**** Material provided

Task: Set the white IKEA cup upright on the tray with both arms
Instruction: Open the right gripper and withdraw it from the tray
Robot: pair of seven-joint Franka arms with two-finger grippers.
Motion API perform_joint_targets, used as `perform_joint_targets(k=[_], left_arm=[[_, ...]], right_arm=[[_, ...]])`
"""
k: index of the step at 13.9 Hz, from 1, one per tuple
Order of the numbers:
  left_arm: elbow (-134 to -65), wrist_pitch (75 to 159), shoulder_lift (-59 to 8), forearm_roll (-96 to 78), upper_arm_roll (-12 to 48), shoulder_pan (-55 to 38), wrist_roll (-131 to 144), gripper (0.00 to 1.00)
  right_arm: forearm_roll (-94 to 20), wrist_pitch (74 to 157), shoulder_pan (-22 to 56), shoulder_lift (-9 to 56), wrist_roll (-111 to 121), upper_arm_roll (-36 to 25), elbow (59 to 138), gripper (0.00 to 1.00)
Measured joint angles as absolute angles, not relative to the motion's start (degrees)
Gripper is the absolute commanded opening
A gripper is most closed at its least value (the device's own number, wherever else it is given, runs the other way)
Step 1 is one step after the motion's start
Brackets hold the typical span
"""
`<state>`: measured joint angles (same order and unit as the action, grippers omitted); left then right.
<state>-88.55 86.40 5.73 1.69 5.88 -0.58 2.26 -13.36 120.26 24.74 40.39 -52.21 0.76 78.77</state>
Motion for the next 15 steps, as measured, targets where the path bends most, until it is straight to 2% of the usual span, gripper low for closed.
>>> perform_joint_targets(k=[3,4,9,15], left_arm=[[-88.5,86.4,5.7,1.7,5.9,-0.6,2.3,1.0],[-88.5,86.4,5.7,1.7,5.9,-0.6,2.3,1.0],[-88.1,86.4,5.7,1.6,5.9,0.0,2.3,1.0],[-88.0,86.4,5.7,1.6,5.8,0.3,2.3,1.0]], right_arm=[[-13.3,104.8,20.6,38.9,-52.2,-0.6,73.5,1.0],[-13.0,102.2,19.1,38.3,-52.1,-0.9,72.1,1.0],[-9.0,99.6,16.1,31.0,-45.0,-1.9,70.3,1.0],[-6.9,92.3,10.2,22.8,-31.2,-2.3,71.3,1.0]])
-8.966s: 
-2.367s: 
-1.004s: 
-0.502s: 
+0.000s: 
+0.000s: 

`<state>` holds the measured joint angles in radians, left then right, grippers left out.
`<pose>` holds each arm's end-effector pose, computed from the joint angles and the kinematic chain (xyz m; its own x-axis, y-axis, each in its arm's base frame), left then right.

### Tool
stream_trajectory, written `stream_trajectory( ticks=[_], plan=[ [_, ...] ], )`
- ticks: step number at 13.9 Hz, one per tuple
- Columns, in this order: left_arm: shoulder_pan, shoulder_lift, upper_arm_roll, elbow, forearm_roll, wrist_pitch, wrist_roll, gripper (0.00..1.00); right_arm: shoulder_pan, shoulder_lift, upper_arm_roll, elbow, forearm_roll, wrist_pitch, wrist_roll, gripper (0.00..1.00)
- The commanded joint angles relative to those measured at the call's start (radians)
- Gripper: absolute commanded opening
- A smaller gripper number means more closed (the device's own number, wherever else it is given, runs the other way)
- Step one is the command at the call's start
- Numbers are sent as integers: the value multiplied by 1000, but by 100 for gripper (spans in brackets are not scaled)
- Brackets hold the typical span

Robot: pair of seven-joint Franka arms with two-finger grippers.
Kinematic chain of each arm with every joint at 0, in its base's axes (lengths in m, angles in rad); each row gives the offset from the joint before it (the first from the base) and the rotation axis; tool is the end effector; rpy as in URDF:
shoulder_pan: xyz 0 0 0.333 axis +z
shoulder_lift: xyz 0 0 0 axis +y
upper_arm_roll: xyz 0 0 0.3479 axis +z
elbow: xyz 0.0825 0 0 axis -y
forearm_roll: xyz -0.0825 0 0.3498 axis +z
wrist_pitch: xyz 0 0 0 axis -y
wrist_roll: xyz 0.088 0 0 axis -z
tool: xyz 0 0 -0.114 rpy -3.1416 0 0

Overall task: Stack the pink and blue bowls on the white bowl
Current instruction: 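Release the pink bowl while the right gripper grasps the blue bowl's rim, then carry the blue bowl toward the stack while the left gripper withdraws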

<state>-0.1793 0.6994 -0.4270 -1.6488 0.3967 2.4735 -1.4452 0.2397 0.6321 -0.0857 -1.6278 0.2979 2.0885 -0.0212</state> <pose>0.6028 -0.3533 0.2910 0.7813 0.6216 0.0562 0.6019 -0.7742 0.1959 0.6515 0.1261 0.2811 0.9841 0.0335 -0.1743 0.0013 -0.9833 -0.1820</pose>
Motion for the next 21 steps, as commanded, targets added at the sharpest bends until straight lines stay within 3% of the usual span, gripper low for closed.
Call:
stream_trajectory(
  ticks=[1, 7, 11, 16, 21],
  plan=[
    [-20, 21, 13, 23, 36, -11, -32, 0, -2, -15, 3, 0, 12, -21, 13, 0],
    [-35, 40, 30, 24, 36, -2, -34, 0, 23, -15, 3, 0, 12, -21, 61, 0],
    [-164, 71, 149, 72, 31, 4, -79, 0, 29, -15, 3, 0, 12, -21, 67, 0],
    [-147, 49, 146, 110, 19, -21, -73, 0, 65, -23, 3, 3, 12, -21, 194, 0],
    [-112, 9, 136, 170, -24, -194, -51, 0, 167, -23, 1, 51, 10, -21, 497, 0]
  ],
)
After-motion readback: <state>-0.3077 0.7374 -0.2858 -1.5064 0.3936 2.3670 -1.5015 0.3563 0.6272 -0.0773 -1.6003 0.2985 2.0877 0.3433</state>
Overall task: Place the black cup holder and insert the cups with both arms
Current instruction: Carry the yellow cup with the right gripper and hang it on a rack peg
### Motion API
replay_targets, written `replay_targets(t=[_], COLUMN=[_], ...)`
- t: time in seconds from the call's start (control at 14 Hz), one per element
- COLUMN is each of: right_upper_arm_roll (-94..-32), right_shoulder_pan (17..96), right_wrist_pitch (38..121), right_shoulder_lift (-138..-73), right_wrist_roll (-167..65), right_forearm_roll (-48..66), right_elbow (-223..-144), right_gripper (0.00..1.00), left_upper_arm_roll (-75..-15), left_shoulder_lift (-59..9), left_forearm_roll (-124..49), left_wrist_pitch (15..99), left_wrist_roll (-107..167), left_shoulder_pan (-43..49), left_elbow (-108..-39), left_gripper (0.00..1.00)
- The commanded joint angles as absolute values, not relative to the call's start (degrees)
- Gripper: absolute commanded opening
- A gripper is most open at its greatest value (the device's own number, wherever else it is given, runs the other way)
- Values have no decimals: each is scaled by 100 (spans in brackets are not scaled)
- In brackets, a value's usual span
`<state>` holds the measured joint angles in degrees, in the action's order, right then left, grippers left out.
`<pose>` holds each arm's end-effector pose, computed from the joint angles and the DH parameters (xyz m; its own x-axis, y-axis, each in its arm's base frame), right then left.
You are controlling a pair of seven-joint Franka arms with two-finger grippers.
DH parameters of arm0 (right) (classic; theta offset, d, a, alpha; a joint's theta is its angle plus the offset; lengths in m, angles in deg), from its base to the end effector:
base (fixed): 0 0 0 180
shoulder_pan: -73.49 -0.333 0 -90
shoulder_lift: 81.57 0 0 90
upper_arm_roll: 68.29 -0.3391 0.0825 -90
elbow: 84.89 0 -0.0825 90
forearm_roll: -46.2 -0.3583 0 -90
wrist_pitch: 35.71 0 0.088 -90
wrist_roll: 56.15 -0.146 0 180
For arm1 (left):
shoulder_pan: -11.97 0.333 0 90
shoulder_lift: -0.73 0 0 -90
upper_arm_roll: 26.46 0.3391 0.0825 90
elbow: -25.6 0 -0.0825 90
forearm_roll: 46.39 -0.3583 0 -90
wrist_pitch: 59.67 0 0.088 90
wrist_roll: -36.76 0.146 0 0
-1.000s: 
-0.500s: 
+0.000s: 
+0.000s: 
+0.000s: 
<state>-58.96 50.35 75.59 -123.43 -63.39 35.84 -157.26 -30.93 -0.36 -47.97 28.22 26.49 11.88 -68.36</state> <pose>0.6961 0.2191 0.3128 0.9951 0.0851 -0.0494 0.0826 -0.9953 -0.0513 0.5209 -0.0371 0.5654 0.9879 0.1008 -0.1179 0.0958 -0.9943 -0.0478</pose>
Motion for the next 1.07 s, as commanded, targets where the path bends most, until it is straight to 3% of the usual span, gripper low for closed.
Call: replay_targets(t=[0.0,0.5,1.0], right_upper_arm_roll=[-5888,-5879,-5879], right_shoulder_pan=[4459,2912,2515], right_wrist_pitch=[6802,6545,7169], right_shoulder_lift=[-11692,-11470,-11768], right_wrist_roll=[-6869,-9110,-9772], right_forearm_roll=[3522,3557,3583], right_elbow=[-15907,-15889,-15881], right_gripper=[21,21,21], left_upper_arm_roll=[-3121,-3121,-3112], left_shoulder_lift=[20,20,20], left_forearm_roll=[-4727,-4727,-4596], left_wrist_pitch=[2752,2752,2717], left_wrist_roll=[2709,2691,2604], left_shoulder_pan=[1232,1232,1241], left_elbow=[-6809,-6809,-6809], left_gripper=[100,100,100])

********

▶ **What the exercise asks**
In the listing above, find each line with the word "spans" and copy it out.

▶ **The answer**
- Numbers are sent as integers: the value multiplied by 1000, but by 100 for gripper (spans in brackets are not scaled)
- Values have no decimals: each is scaled by 100 (spans in brackets are not scaled)

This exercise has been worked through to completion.